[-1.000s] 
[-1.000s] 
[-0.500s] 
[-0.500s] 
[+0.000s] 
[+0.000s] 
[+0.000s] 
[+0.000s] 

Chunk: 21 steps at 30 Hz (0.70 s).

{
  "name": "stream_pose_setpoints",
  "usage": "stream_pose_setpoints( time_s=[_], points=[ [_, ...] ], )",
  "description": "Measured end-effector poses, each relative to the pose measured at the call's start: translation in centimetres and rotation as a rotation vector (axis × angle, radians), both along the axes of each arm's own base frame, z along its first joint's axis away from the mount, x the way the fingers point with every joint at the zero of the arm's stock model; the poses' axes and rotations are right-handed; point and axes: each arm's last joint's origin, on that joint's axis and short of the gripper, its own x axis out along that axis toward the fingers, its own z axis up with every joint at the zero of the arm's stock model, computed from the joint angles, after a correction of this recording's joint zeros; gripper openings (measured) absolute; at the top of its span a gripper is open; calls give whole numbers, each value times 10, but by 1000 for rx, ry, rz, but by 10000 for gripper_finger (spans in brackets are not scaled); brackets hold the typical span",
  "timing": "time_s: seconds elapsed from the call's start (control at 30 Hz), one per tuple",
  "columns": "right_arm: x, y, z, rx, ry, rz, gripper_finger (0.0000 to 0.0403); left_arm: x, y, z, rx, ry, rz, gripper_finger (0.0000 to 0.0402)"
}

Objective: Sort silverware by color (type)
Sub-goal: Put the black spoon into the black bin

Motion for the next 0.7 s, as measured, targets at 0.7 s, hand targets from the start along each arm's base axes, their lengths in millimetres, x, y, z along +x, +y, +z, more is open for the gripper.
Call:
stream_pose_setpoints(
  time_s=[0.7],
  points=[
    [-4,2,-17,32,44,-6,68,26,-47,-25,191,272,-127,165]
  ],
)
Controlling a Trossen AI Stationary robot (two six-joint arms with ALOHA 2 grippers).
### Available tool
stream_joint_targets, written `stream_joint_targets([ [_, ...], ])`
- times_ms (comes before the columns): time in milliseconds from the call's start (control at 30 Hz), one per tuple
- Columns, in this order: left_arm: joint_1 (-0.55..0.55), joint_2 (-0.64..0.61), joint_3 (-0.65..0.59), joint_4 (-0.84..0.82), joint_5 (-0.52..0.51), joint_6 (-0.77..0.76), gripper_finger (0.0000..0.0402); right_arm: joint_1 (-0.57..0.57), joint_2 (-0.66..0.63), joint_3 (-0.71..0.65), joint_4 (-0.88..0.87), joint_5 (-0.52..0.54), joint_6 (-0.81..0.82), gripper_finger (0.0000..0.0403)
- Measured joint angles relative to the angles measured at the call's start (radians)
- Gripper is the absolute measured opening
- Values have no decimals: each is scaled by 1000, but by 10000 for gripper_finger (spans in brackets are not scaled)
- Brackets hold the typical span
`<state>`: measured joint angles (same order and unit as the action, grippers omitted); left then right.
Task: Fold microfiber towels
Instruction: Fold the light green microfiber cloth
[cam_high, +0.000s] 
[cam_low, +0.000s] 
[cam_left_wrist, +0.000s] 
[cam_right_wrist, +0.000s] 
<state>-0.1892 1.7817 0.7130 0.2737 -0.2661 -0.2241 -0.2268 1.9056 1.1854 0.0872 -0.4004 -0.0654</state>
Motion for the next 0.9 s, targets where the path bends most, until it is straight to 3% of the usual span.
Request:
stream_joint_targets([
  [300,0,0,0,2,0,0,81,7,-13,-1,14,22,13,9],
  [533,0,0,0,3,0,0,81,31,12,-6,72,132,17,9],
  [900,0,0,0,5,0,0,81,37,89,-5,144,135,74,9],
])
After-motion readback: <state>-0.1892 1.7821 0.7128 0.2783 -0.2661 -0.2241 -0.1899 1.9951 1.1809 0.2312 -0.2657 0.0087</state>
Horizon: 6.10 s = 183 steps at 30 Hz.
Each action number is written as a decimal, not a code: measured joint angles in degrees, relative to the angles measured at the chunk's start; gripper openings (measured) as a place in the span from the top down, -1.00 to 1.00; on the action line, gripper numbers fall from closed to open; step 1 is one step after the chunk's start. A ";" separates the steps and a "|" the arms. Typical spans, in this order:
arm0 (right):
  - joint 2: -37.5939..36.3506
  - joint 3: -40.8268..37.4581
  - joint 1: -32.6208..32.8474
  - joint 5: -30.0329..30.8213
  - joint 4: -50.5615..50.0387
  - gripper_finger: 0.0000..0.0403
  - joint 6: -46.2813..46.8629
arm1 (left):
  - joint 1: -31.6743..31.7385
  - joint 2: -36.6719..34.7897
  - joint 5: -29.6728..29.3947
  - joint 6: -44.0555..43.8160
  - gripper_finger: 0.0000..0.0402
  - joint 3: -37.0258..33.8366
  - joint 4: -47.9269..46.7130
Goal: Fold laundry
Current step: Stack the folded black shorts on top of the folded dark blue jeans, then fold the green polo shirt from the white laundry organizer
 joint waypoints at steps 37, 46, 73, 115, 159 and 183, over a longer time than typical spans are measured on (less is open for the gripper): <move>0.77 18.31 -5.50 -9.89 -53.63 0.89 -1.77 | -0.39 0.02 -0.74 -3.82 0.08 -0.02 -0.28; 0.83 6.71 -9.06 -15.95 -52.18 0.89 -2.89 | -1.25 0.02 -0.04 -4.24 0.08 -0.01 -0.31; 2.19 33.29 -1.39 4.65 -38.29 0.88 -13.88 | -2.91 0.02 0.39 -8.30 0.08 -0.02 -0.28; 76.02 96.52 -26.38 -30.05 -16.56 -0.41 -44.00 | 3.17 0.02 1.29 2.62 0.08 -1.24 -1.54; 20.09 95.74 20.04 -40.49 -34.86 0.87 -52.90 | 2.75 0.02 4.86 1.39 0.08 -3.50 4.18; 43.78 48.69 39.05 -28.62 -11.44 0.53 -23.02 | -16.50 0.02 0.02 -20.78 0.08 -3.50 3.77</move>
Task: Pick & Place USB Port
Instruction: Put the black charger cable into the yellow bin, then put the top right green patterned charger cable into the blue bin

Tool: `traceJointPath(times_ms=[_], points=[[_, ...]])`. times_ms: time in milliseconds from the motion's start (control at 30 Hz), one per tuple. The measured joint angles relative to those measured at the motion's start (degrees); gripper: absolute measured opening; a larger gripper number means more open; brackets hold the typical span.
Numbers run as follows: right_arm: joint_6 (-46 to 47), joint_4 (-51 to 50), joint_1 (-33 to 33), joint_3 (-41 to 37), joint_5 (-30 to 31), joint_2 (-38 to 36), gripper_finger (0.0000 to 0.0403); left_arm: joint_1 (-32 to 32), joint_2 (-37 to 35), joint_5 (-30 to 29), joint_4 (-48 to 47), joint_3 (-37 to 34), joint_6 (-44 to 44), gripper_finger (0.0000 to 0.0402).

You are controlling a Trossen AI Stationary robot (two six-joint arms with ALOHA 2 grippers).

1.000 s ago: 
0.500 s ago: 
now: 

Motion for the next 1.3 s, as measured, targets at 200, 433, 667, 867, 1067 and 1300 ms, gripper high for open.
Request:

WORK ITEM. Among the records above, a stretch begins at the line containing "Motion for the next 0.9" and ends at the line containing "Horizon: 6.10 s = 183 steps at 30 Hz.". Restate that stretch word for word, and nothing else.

ANSWER AREA.
Motion for the next 0.9 s, targets where the path bends most, until it is straight to 3% of the usual span.
Request:
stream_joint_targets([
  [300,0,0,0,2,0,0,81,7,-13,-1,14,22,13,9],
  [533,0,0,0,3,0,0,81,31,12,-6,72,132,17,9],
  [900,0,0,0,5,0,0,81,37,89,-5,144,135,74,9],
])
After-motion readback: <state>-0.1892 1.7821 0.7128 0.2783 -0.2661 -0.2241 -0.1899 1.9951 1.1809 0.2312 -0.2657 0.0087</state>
Horizon: 6.10 s = 183 steps at 30 Hz.

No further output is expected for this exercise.